**WHAT YOU WILL DO**
Output nothing but the lines from the first line of the listing below through the line containing "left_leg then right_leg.", printed exactly and free of pictures.

**DATASET CONTENT**
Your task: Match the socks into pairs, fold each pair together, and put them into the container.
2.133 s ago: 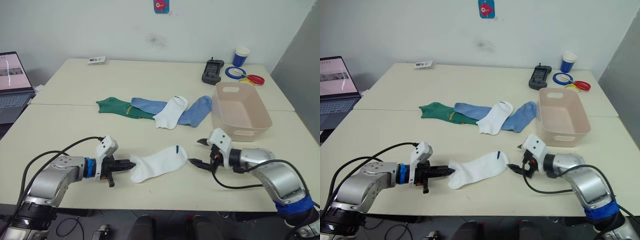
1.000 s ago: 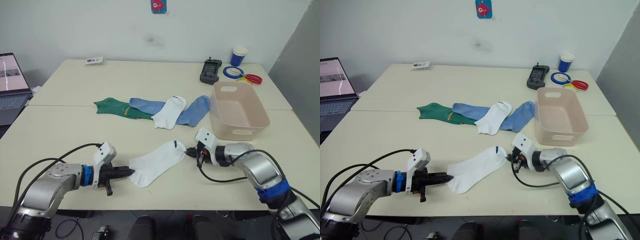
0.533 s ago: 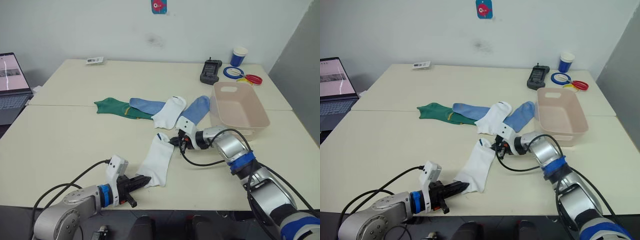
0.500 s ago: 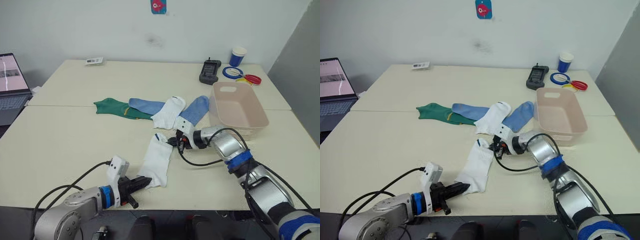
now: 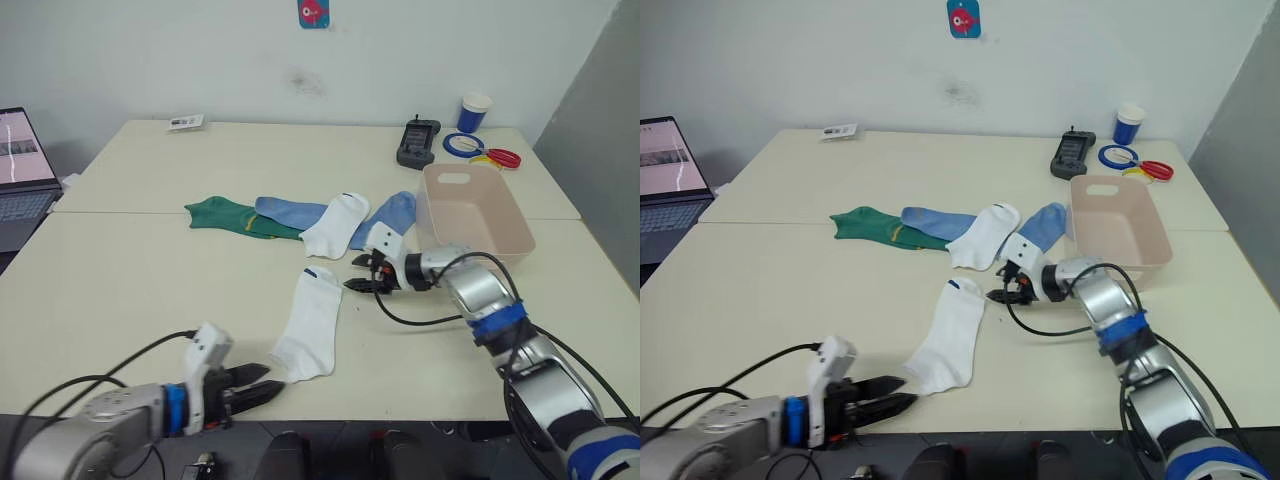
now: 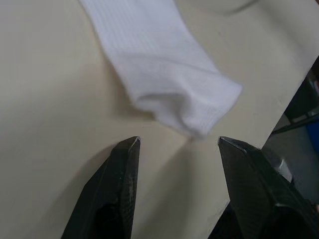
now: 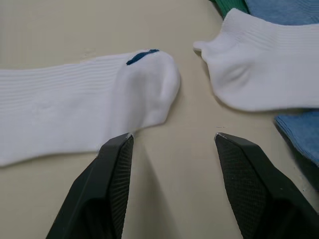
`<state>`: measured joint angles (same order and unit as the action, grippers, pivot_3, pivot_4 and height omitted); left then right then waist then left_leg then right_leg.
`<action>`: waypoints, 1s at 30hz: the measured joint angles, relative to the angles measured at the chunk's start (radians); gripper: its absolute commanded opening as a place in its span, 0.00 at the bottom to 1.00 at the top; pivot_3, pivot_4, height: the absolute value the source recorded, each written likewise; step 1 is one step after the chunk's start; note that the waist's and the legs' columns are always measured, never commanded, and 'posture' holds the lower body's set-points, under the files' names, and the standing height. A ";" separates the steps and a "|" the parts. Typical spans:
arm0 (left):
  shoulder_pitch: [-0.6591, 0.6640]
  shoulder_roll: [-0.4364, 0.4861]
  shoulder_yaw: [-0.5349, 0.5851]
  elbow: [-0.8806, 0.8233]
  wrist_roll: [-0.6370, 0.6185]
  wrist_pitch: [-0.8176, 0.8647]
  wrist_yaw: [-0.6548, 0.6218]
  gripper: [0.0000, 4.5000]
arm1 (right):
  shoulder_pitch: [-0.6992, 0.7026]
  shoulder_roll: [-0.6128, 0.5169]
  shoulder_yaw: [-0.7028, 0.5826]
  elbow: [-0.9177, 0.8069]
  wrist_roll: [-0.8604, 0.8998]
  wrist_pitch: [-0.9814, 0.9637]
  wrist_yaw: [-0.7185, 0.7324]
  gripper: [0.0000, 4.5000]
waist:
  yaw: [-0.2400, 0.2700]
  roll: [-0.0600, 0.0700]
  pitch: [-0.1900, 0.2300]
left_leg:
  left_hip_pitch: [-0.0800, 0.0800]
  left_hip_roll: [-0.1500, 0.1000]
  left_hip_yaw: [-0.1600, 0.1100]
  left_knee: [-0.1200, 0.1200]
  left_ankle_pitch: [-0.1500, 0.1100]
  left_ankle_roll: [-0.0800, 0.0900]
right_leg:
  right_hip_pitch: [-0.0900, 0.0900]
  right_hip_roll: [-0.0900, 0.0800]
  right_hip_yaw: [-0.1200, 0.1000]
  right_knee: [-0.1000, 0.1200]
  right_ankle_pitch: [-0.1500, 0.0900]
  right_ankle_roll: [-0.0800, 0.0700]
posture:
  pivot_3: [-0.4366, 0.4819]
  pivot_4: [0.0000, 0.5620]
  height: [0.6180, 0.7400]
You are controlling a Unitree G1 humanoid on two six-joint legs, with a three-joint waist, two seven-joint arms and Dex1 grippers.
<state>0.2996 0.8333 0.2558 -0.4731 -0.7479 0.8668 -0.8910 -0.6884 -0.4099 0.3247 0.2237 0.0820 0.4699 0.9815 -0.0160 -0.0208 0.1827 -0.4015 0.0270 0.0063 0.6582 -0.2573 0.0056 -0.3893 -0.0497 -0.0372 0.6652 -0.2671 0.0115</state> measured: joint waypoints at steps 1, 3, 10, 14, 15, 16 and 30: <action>0.002 0.039 0.013 0.029 0.002 -0.009 -0.045 0.54 | 0.033 -0.020 -0.002 -0.057 0.014 0.025 0.005 0.59 | 0.000 0.000 0.000 | 0.000 0.000 0.000 0.000 0.000 0.000 | 0.000 0.001 0.000 0.000 0.000 0.000 | 0.48 0.27 1.00; -0.019 0.114 0.022 0.091 0.009 -0.036 -0.130 0.54 | 0.100 -0.057 -0.012 -0.181 0.042 0.083 0.021 0.59 | 0.004 0.001 0.001 | 0.000 0.001 -0.001 -0.001 0.000 0.000 | 0.000 0.002 -0.001 0.000 -0.001 -0.001 | 0.48 0.27 1.00; -0.546 0.084 -0.135 0.418 0.146 -0.157 -0.202 0.54 | 0.277 -0.138 0.002 -0.505 0.151 0.196 0.076 0.59 | 0.023 0.003 0.002 | 0.000 0.002 0.001 0.001 0.000 0.000 | 0.001 0.010 0.000 -0.001 -0.001 0.005 | 0.48 0.27 1.00; -0.780 -0.054 -0.277 0.647 0.286 -0.264 -0.190 0.54 | 0.299 -0.158 0.071 -0.532 0.131 0.131 0.093 0.59 | 0.015 0.003 0.003 | 0.000 0.001 0.004 0.002 0.000 0.000 | 0.000 0.011 0.002 -0.001 0.000 0.006 | 0.48 0.27 1.00; -0.856 -0.116 -0.318 0.736 0.331 -0.307 -0.186 0.54 | 0.293 -0.144 0.090 -0.526 0.124 0.112 0.089 0.59 | 0.016 0.002 0.003 | -0.001 0.001 0.003 0.003 0.000 0.000 | 0.000 0.011 0.001 -0.001 -0.001 0.007 | 0.48 0.27 1.00; -0.896 -0.154 -0.345 0.787 0.357 -0.335 -0.186 0.54 | 0.287 -0.125 0.103 -0.524 0.118 0.101 0.088 0.59 | 0.015 0.001 0.003 | -0.001 0.000 0.003 0.003 0.000 0.000 | 0.000 0.013 0.001 -0.001 0.000 0.007 | 0.48 0.27 1.00; -1.131 -0.368 -0.437 1.246 0.588 -0.600 -0.214 0.46 | 0.194 0.032 0.293 -0.266 -0.047 -0.159 0.098 0.60 | 0.008 0.000 0.003 | -0.001 0.003 0.002 0.003 0.000 0.000 | -0.001 0.019 0.001 0.000 0.002 0.002 | 0.48 0.27 1.00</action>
<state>-0.8312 0.4653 -0.1812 0.7729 -0.1601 0.2670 -1.1048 -0.4942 -0.3782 0.6174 -0.0427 0.0350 0.3114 1.0792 -0.0076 -0.0204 0.1855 -0.4021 0.0297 0.0080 0.6611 -0.2573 0.0056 -0.3900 -0.0310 -0.0360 0.6655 -0.2653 0.0137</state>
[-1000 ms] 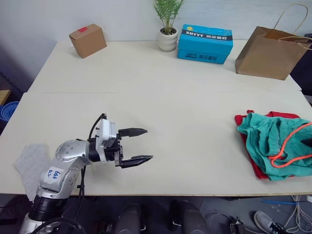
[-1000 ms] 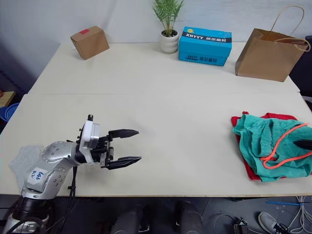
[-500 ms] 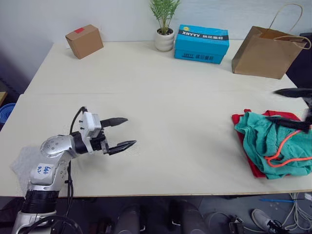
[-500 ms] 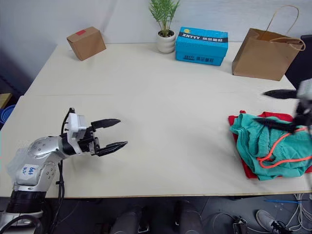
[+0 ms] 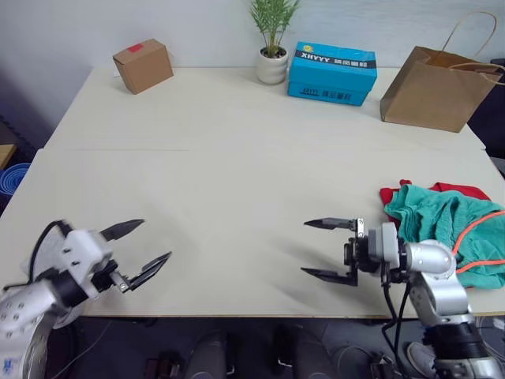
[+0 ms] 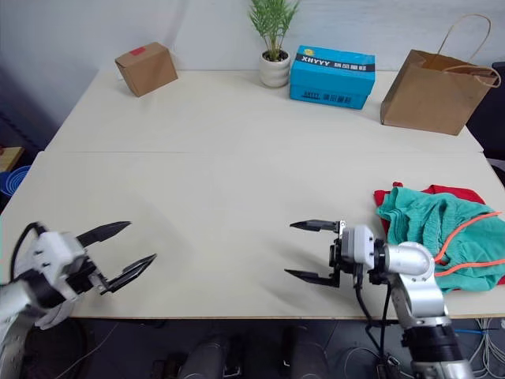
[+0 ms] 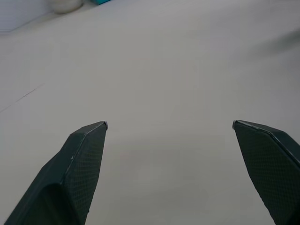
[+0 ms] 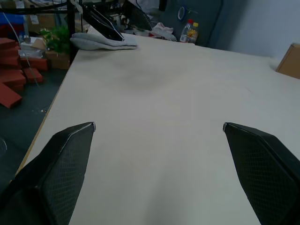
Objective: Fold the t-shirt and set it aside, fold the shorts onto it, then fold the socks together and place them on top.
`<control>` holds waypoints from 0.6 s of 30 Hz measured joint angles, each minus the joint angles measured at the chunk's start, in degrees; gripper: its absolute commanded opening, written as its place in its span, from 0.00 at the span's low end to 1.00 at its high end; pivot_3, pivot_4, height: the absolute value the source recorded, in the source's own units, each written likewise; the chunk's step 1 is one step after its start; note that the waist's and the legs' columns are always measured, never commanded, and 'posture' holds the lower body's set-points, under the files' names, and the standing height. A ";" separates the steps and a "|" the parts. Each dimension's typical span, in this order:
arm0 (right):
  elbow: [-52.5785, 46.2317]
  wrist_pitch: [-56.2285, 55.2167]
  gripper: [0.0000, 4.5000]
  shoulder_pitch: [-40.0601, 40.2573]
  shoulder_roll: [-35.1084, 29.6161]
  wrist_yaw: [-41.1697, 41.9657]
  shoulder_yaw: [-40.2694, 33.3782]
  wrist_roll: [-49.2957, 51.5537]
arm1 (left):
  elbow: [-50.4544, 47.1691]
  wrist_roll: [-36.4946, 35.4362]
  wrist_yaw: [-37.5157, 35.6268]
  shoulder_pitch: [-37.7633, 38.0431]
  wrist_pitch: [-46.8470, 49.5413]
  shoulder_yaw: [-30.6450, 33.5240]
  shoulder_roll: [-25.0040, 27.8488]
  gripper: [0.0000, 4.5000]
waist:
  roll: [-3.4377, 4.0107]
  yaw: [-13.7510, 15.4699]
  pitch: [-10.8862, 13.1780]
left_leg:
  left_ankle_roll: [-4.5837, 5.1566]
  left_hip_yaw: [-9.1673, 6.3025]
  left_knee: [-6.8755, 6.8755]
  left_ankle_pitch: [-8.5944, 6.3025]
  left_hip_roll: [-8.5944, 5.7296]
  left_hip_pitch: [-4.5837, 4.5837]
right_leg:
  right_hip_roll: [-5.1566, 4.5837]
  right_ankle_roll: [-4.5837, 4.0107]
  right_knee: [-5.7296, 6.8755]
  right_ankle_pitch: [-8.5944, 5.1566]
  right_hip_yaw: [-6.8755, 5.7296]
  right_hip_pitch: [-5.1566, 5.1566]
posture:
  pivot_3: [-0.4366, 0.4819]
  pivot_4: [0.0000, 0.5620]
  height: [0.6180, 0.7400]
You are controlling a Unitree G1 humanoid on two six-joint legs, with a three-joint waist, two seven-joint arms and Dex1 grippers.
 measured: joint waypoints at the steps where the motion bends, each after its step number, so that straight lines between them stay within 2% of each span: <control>1: -0.02 -1.23 0.99 1.11 1.01 0.12 0.93 -0.01 | -0.94 -0.06 1.06 2.62 -0.25 1.71 -1.83 1.00 | -0.05 -0.04 0.02 | 0.02 0.00 0.00 -0.01 0.00 0.00 | 0.00 0.00 0.00 0.00 0.00 -0.01 | 0.48 0.27 1.00; 3: -0.43 -1.48 0.99 1.95 1.68 -0.07 2.63 0.26 | -1.98 -0.12 1.92 7.17 -1.73 5.00 -4.04 1.00 | -0.05 -0.21 0.03 | 0.04 0.03 0.02 -0.01 0.00 0.00 | 0.00 0.00 0.02 0.00 0.01 -0.02 | 0.48 0.27 1.00; 6: -5.73 3.90 0.99 1.37 1.25 -0.18 4.28 4.15 | -2.85 -1.02 3.61 17.12 -5.71 14.33 -11.45 1.00 | -0.18 -0.95 0.04 | 0.39 0.05 0.02 -0.29 0.05 0.06 | 0.00 -0.04 0.00 -0.03 0.06 0.00 | 0.48 0.27 1.00; 8: -8.17 5.79 0.99 0.81 0.56 0.31 4.54 6.38 | -1.01 -2.60 4.78 23.17 -7.10 19.93 -16.47 1.00 | -0.35 -1.19 -0.01 | 0.43 0.02 0.02 -0.42 0.07 0.09 | 0.00 -0.13 -0.04 -0.10 0.04 0.00 | 0.48 0.27 1.00; 10: -9.09 7.31 0.99 0.96 -0.56 0.82 4.56 7.56 | 1.59 -4.15 6.30 27.10 -6.88 24.14 -19.36 1.00 | -0.53 -0.59 -0.02 | 0.39 -0.02 0.03 -0.48 0.06 0.08 | 0.00 -0.17 -0.08 -0.14 0.00 -0.02 | 0.48 0.27 1.00; 14: -11.63 9.29 0.99 1.33 -0.79 0.99 4.82 8.90 | 5.51 -7.07 8.75 32.40 -3.48 28.00 -21.54 1.00 | -0.76 0.43 -0.11 | 0.20 -0.08 0.06 -0.64 0.05 0.05 | 0.00 -0.18 -0.25 -0.16 -0.02 -0.04 | 0.48 0.27 1.00; 18: -12.44 10.22 0.99 1.28 -0.77 0.52 4.96 9.13 | 7.68 -9.65 9.51 35.18 1.53 28.36 -21.31 1.00 | -0.98 0.33 -0.24 | 0.24 -0.09 0.05 -0.69 0.07 -0.07 | 0.00 -0.17 -0.34 -0.17 -0.02 -0.08 | 0.48 0.27 1.00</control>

**TASK OUTPUT**
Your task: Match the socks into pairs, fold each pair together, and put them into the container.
2.133 s ago: 
1.000 s ago: 
0.533 s ago: 
0.500 s ago: 
now: 
now: 
now: 
`<state>`: measured joint angles (same order and unit as the action, grippers, pivot_3, pivot_4 and height omitted); left then right then waist then left_leg then right_leg.

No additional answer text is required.